萧长宴也不知被她小心眼的话气笑了,还是给她扯着寝衣抹脸的举动气笑了,大掌将她纤腰一带,拉向自己,抱住人,下巴抵在她发顶上,磨着牙不爽地嗤了一声:“出息,睡觉!”
“还有一个事,”穆九歌往后仰身,“在景安殿上栽赃沈云开的那个松景楼的伙计,是被陛下令江铭收押在宫中禁军牢房了吗?”
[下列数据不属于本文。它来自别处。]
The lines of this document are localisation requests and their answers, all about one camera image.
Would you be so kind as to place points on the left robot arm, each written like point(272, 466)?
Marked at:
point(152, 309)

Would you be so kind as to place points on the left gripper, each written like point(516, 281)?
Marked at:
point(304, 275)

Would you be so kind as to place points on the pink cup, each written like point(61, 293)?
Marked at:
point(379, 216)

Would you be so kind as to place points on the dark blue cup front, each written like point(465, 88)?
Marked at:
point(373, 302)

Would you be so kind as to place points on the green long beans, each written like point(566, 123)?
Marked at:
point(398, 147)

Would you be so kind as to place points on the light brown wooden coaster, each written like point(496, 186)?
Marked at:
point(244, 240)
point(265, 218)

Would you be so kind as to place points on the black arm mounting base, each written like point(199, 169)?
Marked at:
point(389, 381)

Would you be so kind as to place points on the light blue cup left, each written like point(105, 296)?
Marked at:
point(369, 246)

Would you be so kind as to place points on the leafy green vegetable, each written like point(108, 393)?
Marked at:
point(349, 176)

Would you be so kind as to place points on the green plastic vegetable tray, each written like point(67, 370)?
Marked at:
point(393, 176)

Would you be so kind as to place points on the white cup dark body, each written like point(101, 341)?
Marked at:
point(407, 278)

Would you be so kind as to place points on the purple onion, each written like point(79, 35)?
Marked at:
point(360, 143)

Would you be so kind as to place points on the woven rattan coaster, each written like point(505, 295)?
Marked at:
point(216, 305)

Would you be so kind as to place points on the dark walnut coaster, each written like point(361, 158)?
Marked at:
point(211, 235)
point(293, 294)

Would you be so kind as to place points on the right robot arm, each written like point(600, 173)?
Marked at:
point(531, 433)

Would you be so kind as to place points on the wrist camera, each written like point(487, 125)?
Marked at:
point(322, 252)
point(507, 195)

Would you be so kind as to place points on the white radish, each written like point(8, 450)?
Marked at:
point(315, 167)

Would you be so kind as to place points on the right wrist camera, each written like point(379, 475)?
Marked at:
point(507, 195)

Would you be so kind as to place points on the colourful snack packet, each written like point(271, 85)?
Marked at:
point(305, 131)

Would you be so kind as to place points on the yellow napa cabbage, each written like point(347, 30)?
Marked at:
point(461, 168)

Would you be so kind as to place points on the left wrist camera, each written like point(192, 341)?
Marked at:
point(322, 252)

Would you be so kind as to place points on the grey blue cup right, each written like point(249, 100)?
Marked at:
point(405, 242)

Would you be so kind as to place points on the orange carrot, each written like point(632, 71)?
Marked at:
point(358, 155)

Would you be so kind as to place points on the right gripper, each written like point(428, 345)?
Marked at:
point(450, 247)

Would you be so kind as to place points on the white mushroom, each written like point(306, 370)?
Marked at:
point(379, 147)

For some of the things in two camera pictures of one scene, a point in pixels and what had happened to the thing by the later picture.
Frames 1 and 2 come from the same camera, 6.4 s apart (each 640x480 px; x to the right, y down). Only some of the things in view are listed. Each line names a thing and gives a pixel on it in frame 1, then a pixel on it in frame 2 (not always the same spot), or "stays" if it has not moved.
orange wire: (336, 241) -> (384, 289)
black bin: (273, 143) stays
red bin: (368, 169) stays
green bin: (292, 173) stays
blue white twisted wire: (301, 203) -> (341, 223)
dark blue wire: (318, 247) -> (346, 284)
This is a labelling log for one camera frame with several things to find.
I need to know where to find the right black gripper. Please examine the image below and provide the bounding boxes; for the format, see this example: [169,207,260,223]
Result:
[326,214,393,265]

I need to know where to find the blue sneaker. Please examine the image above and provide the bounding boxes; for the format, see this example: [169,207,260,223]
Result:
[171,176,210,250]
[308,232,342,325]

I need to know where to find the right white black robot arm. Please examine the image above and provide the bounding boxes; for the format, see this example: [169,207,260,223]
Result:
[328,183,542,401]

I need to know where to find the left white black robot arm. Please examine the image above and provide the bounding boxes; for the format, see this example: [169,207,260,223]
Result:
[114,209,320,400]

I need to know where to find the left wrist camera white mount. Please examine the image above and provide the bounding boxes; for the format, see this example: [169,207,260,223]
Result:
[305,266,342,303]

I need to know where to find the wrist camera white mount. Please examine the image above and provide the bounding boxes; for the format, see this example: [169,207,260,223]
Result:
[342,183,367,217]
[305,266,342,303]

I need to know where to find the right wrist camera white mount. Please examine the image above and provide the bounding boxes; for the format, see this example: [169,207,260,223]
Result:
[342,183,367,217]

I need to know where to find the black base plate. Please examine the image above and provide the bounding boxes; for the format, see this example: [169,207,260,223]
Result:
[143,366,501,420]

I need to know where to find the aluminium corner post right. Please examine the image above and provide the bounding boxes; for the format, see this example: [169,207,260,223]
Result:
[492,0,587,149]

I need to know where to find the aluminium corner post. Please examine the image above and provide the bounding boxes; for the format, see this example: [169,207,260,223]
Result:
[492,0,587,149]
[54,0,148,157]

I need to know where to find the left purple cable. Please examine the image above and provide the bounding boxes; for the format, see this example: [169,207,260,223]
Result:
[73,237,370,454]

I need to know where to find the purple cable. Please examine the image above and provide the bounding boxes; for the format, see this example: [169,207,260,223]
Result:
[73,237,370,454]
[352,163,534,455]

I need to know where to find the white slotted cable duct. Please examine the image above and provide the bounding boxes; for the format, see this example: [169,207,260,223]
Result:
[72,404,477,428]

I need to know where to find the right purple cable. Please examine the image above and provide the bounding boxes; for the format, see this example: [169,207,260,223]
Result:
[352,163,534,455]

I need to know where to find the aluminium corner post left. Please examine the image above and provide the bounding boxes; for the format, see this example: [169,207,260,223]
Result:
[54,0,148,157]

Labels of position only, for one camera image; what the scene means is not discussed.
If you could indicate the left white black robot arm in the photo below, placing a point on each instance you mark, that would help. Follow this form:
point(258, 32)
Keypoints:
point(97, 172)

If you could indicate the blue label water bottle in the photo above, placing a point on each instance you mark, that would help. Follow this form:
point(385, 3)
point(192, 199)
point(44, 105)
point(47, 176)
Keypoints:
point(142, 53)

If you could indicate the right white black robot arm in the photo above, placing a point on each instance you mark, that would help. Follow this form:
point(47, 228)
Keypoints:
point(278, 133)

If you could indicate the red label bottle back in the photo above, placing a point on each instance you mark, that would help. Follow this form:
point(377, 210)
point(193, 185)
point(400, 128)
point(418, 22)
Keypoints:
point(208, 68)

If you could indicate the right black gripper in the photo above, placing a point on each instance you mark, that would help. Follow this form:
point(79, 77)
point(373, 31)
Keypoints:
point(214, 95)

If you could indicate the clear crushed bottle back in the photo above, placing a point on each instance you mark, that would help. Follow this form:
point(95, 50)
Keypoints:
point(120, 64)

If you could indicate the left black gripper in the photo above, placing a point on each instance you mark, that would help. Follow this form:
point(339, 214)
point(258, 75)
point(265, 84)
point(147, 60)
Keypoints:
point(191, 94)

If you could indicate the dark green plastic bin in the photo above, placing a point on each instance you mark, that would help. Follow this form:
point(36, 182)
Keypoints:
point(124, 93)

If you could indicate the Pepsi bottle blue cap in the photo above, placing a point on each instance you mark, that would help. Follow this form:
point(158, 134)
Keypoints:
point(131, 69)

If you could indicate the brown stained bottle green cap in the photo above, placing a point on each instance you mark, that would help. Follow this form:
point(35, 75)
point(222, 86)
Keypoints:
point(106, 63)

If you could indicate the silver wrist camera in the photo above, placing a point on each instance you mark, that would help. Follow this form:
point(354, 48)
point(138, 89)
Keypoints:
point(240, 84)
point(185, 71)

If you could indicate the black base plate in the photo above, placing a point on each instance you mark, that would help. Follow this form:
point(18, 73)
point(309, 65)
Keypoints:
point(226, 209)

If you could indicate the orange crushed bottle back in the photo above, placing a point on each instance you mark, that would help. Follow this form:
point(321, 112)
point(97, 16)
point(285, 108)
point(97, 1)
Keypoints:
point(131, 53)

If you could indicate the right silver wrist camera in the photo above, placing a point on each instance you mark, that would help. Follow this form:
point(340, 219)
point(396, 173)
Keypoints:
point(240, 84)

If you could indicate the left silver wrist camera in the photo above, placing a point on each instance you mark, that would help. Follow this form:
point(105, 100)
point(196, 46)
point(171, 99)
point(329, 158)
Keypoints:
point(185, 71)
萧长宴俯身垂眸了然看她:“你想用他查对柳雁回动手的人?”
穆九歌:“现在只有他了。”
“嗯。”萧长宴话锋一转,“但父皇封了消息。”
穆九歌略一思忖:“当日跟雁回用饭的就那么几个人,用点手段怎么都能问出谁动的手。”
“陛下这么做是想用大理寺的问询结果和伙计交代的,两厢对质?”
“对,”萧长宴倒身平躺,一只手垫在他后脑下,一只手拉起穆九歌一缕头发:“但或许不止。”
穆九歌微挑眉:“卖关子?”
“本王说是呢,”萧长宴将拉起的那缕头发放在鼻翼下嗅着,拿眼觑她,“小侯爷要怎么求本王?”
穆九歌看了他一会儿,冷若冰霜地拉回她的头发,从他身上探过去熄了烛,拉过被子,道:“求你,也得你查清了,让我有的求啊!”
“小侯爷果真不好诓骗。”萧长宴笑了一声,硬是把人捞进怀里来睡。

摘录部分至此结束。